Festivals… Play ’em. It’s a good way to reach a new audience. It may be the only way to reach a mass audience. There’s no stigma anymore. But if you’re gonna go on first, you must be just starting out, because almost no one will see you.

Don’t be afraid to live the life of a musician. You do it to get high and get laid, don’t stop, just don’t take undue advantage, don’t cross the line, assume everything is being filmed and act accordingly.

Drugs are not cool, your music is cool. If you’re working so hard you need drugs to cope, get off the road, stay home, chill out.

Your feelings are everything. Channel them in music and lyrics. 

Beverly Cleary

Now THAT’S a rock star!

I’m trying to remember the first time I encountered Henry Huggins.

Back in the fifties, you didn’t learn how to read before you went to school, not even in kindergarten, reading was for the first grade. My younger sister Wendy always told us she could read at three, but I never truly believed her, maybe because I was jealous, that she was starting before me, that she’d jump ahead of me, and life is nothing but competition, you learn this at an early age, especially in families.

Miss Godfrey was our first grade teacher. At least that’s how I remember it. Do you ever lie awake at night trying to reconstruct your school history? Not only the teachers you had in elementary and high school, but the courses you took in college? I used to know them by heart, now they’re drifting away, like the faces of those in my graduating class at Andrew Warde High School. The fiftieth reunion was delayed. It’s been rescheduled, as Carly Simon would sing, it’s coming back ’round again, but I don’t think I’ll go. I’ll almost definitely not go. Reviewing the names on the class list I was reminded that I didn’t enjoy their company so much the first time around, why suffer another bite of the apple? But even worse, I don’t know who most of them are. They tell me that reunions are really about hanging with your friends, but if they were truly friends I’ve kept up contact, as for the rest…

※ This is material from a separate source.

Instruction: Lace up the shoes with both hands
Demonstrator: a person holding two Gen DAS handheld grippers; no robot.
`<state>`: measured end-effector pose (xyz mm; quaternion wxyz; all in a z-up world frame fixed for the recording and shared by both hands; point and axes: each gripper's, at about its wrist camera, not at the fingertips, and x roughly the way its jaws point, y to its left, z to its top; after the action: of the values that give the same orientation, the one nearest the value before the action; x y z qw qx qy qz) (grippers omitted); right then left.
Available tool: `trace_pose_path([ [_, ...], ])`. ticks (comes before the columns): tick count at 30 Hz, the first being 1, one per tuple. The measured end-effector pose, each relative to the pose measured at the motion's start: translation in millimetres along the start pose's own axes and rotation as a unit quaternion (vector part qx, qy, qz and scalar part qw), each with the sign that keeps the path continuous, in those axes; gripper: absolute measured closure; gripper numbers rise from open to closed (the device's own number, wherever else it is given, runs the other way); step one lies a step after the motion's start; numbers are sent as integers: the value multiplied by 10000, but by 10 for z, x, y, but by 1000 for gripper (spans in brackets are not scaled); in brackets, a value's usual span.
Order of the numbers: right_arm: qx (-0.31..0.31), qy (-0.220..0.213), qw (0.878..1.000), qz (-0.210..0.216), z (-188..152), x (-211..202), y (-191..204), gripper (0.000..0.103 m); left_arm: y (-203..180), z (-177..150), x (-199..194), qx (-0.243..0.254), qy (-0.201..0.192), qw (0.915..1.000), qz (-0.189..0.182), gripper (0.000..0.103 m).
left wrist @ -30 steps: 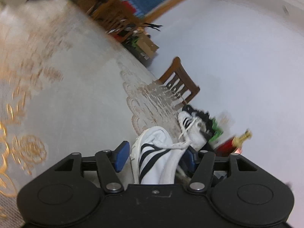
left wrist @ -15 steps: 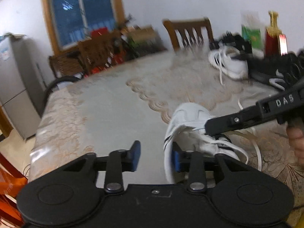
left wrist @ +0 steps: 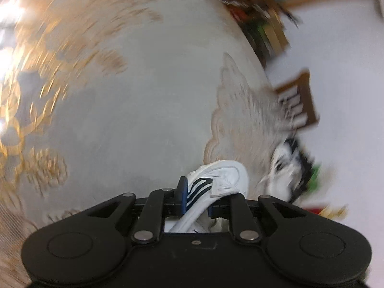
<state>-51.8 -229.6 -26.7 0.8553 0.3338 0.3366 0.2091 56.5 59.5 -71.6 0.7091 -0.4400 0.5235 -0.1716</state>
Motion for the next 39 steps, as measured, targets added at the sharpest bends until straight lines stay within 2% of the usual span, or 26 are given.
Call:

So, they start you off with big letters. Then sounds, then words, and suddenly you’re reading. In retrospect, it’s a miracle. And these teachers have the patience of a saint, because not everybody gets it at the same time. And I never wanted to be a teacher, I didn’t want to be stuck in time, the students moved on, they stayed where they were. But the older I get the more I understand it, then again, teaching used to be a respectable, middle class job, now you’re fighting for survival, unless you live in one of those off the grid backwaters like Centerbury. There used to be a lot of them, remember Mayberry? But now, in truth, they no longer exist.

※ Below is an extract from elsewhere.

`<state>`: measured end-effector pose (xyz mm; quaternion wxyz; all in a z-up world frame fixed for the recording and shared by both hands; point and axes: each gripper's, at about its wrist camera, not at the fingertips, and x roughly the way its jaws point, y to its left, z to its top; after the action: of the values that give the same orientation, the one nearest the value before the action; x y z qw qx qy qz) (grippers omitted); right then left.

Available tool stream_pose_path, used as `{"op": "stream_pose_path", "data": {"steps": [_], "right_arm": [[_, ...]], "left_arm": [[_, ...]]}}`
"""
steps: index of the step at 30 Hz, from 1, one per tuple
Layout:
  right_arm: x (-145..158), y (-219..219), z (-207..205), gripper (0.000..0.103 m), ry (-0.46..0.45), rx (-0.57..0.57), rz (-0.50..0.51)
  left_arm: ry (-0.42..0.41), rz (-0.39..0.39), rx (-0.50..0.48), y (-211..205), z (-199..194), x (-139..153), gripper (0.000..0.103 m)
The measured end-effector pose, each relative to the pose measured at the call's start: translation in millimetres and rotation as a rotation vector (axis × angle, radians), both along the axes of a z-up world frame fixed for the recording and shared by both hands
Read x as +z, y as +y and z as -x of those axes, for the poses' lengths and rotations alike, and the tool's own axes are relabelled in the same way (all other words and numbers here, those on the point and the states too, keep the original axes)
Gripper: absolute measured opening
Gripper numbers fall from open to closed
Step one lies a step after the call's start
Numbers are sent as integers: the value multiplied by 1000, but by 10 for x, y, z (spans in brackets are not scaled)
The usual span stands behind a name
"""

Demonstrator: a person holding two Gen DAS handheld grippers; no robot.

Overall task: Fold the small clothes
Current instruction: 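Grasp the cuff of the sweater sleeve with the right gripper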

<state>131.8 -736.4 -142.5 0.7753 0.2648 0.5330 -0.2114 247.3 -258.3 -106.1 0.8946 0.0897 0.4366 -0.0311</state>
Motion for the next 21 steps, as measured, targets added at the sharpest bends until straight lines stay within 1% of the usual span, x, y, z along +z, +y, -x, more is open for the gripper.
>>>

And when you finally get a hold of it, they pass out books. This was a different era, today no one wants to own anything, why should they, when what they want is at their fingertips, on demand, and you can always get the latest iteration, as opposed to something passed down over the years, oftentimes out of date. You remember that stamp in the front cover of school books. You had to write your name down. You saw everybody who had it before you. And if the book was really old, there were not enough lines, you had to enter your name beneath the grid. But even worse was the dates. I remember when it was a thrill reading books written in the sixties, woo-hoo! But most of the school books were years old.

But you had the sense of ownership. Which you were proud of. At least until you got to junior high and they made you cover the books, to protect them, tomes that were oftentimes well past their sale date anyway. Remember getting a brand new school book? That was a rare event.

But in first grade they don’t make you cover the books. Then again, you don’t take them home. They don’t have that many words on the page, you graduate from one book to the next, just a little bit more difficult, and about halfway through the year, when you’re up to speed, you get the “Weekly Reader.” I remember reading about the construction of the Verrazzano-Narrows Bridge. I don’t think it was until I was an adult that I finally realized where it went. But the “Weekly Reader” was my first periodical, I’ve been hooked by periodicals ever since. In truth, I gave up reading books for magazines long ago, and I didn’t come back to books until Felice gifted me a Kindle back in 2009. I want something vivid, something up-to-date, information that I can use, that fills out my worldview. Then again, the internet is killing magazines, and in truth it’s about time, they’ve outlived their usefulness, it turns out very few had high standards of writing, and now that we can get what we want from experts 24/7…they seem quaint.

I also don’t remember the first time I went to the library. Fairfield Woods Elementary School had its own. Did your school? I think that’s a feature. But really, it was the downtown library that hooked me, there were two, the one for adults and the one for children. My mother used to dump me in the kids’ one while she did her business in the adult building, and I pulled books and discovered… Is that where I first encountered Henry Huggins?

You remember Henry, there was that damn donut machine. But back then they still spelled it “doughnut.” Talk about a vivid memory. Come on, you can see it in your mind. Having to eat all those doughnuts to find the lady’s necklace. It’s one of my most striking childhood memories!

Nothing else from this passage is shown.